Premises Liability – Hazardous Premises – Failure of commercial landlord to rectify tripping hazard on sidewalk abutting premises caused by settling paving stones – Failure of borough to conduct periodic inspections non-withstanding knowledge of propensity of paving stones to settle – Hip fracture – 1/2 inch leg length discrepancy – Otherwise indicated hip replacement surgery precluded by unrelated health issues.

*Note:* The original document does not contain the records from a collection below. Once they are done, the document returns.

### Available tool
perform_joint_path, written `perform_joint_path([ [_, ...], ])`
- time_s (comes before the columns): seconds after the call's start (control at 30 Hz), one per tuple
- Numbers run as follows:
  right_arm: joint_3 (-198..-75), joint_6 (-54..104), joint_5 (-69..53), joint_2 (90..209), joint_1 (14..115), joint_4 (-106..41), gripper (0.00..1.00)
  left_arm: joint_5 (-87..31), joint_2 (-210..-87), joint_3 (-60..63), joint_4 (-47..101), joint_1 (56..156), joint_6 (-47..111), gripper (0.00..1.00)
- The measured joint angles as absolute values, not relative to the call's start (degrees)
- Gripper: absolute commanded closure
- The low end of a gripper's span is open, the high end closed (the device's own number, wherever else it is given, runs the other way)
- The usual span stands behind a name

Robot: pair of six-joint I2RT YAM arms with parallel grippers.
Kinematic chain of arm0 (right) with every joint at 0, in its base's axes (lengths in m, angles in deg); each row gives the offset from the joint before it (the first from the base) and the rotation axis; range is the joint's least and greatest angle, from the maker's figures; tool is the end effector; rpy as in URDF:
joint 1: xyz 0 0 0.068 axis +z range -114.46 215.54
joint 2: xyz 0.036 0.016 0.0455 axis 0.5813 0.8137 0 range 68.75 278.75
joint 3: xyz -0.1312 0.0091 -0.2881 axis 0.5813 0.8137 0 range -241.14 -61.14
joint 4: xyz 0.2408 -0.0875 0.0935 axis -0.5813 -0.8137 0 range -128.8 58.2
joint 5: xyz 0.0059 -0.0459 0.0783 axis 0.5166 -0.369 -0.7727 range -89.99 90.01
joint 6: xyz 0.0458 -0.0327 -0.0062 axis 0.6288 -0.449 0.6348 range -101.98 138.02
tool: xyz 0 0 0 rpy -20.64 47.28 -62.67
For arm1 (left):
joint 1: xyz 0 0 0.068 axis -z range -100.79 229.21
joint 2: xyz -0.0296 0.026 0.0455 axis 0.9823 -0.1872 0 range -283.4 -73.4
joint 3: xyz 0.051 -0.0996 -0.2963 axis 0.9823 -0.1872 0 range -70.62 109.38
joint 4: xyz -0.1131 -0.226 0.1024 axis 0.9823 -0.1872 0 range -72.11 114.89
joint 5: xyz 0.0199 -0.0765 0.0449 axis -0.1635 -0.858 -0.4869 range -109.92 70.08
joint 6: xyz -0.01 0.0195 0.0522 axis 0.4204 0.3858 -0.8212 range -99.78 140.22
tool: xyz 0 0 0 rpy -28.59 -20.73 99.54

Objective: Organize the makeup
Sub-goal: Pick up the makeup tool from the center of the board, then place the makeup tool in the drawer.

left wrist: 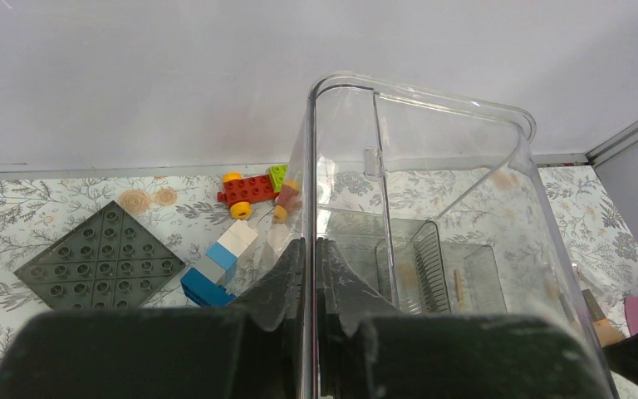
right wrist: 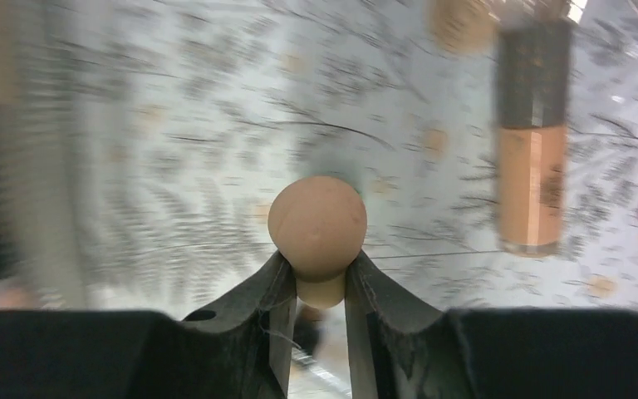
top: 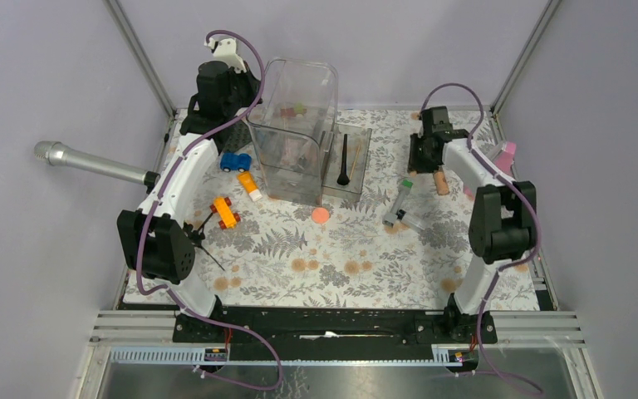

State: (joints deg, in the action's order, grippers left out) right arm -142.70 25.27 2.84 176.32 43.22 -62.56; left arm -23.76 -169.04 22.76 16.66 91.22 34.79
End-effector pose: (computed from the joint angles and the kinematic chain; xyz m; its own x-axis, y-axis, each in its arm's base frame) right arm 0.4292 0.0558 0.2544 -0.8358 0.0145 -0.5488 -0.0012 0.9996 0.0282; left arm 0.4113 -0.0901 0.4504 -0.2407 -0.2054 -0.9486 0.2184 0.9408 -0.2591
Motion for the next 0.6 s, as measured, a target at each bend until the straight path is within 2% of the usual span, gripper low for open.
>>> perform_joint_path([
  [0.1,-142.7,33.1,-5.6,171.3,44.2,-57.5,0.67,-23.8,-169.0,22.8,16.7,91.2,34.8,0.95],
  [0.23,-140.8,45.0,-17.8,167.7,46.0,-43.5,0.65,-23.8,-169.0,22.8,16.7,91.2,34.8,0.95],
  [0.4,-143.3,52.8,-23.7,172.8,50.7,-35.4,0.58,-23.8,-169.0,22.8,16.7,91.2,34.8,0.95],
  [0.6,-146.2,55.8,-25.9,179.4,54.9,-34.9,0.42,-23.8,-169.0,22.8,16.7,91.2,34.8,0.95],
])
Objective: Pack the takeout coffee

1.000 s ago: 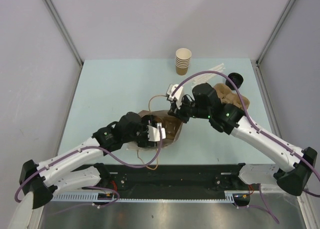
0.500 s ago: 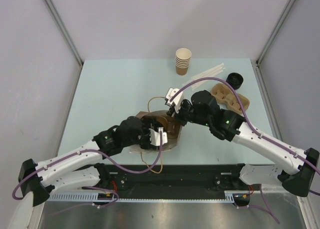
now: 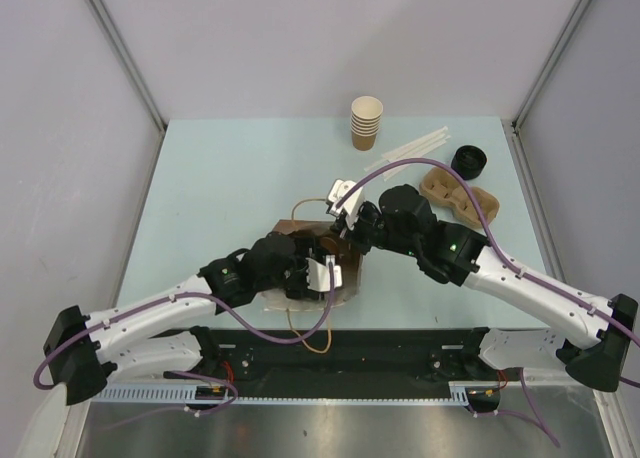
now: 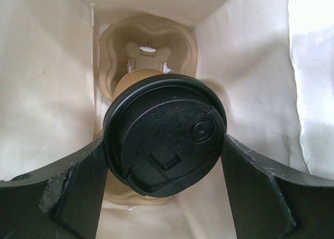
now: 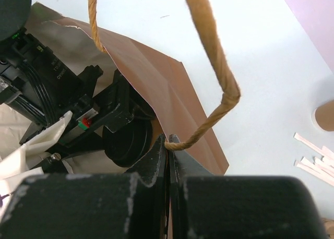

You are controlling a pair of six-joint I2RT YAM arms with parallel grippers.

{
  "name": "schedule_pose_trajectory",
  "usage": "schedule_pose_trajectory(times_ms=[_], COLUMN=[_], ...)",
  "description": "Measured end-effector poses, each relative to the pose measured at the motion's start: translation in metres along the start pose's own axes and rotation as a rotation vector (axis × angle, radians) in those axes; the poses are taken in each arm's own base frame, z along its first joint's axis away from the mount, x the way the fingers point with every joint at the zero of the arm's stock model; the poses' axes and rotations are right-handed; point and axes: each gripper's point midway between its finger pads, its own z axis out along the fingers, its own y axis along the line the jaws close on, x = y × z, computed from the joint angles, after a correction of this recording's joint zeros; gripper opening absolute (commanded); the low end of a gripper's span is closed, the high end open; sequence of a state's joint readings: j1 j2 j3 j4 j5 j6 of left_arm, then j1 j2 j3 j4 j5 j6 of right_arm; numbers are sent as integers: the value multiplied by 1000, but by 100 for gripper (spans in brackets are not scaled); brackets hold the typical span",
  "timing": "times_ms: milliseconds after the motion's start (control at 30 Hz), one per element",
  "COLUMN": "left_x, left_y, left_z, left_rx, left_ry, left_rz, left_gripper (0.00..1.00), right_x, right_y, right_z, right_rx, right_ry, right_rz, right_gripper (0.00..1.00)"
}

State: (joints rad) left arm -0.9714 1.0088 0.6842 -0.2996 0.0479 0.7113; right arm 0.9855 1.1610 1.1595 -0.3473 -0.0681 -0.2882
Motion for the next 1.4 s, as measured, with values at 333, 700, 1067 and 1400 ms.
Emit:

The Plaintiff, in her late 50s, contended that she tripped and fell over an approximate three-quarter inch height differential between paving stones and a utility box. The plaintiff contended that the pavers had a propensity to settle and that the borough, which installed the sidewalk seven to eight years earlier, should have conducted periodic inspections. The municipality concealed that it had not received any complaints and denied acting in a palpably unreasonable fashion. The plaintiff also named the abutting commercial landowner, contending that it should have recognized that a hazard was developing in the years since the sidewalk was installed.
The defendants maintained that the plaintiff failed to make adequate observation and was comparatively negligent. The plaintiff countered that the incident occurred at night when it was difficult to see the hazard.
The plaintiff suffered an intertrochanteric fracture of the right hip and underwent surgery. The plaintiff had a difficult course after the surgery, suffered a GI bleed, anemia and contracted a C-Diff infection.
The plaintiff was left with an approximate half inch leg discrepancy. The plaintiff contended that the hip replacement surgery, which would otherwise be indicated, cannot be performed due to unrelated health issues.
The case settled prior to trial for $600,000, including $125,000 from the borough (after motion for Summary Judgement denied), and $475,000 from the abutting property owner.